▶ Activity
How many of the lines below contain "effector"? Reply with only that figure.

Stored data entries:
▬▬▬

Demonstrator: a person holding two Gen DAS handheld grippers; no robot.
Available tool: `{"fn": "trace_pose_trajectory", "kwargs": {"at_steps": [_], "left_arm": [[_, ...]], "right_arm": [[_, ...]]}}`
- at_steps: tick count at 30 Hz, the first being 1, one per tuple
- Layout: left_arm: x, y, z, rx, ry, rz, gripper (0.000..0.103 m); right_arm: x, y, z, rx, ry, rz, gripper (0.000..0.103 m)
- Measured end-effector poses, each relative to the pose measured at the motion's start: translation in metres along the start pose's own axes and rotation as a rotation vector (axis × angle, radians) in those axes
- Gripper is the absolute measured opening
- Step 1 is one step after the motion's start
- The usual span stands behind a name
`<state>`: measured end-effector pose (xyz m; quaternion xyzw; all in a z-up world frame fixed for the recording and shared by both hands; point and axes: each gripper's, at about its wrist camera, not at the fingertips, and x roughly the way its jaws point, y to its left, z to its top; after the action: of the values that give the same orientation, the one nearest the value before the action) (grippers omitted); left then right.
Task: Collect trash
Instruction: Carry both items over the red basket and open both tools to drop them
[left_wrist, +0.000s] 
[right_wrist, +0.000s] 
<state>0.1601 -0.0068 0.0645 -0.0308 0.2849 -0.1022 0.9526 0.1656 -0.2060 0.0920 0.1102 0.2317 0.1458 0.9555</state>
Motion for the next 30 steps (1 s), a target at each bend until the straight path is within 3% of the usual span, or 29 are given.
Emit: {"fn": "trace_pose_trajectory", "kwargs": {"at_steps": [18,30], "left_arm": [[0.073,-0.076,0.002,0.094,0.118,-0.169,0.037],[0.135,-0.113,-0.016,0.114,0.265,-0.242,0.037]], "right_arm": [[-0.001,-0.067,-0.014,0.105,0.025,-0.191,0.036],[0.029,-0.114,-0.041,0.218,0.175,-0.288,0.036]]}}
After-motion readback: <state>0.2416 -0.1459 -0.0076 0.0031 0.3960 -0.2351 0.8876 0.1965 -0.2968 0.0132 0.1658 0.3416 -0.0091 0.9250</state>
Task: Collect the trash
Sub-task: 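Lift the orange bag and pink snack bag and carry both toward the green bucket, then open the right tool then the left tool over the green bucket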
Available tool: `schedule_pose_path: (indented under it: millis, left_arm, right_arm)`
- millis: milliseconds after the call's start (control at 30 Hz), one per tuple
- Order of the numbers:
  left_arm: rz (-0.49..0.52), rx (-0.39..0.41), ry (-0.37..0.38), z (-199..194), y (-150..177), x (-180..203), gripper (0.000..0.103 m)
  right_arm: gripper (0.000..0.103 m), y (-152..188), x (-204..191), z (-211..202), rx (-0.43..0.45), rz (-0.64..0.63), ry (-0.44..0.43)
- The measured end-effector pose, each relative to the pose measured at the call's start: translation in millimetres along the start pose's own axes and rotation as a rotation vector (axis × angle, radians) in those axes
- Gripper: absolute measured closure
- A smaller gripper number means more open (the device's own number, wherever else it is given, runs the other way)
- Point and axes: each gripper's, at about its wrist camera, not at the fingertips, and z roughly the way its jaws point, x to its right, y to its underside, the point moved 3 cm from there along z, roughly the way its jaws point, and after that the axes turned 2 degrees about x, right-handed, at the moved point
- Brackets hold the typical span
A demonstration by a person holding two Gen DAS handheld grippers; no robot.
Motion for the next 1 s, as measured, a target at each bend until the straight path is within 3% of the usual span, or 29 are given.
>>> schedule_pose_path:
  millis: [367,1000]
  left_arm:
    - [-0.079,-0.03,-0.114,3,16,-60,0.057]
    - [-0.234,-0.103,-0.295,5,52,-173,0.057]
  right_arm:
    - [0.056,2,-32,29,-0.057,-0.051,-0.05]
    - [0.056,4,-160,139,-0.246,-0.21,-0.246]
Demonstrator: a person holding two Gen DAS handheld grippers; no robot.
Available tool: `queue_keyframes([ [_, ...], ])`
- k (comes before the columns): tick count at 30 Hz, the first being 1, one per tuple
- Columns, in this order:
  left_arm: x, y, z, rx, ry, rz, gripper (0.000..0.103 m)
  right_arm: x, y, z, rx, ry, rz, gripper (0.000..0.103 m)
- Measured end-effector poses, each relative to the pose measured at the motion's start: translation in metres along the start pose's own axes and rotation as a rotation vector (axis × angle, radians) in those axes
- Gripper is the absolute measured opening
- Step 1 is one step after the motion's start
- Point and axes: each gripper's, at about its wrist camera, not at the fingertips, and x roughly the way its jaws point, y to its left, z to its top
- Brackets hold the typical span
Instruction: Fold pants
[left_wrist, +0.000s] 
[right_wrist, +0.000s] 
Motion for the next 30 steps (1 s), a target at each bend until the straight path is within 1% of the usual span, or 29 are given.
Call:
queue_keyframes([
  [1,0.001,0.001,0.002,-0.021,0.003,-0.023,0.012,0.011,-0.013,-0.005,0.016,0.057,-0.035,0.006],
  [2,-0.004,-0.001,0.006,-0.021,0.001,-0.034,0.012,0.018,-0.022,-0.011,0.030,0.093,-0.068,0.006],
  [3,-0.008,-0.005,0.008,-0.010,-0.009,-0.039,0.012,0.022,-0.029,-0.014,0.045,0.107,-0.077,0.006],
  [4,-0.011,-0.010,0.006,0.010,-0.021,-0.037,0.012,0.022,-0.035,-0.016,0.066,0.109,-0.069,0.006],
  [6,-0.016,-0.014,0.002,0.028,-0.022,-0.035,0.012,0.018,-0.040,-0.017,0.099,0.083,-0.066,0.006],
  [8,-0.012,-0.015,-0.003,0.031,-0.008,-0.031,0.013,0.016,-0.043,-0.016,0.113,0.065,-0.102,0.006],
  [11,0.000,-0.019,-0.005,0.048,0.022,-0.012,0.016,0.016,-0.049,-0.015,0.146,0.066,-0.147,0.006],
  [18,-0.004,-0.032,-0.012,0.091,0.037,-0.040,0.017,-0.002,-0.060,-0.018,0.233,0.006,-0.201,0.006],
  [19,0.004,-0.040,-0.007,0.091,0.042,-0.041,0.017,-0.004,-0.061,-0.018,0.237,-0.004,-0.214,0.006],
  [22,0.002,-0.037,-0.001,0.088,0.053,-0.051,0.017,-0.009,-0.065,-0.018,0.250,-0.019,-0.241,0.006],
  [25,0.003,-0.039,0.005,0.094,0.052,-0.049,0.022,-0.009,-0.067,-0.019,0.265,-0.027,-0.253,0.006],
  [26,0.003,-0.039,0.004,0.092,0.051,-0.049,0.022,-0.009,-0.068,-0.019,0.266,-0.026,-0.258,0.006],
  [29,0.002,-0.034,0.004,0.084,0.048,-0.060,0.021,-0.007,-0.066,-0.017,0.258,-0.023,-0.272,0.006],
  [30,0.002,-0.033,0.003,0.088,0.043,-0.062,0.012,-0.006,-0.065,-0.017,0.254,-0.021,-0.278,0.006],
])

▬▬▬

▶ The completed task
4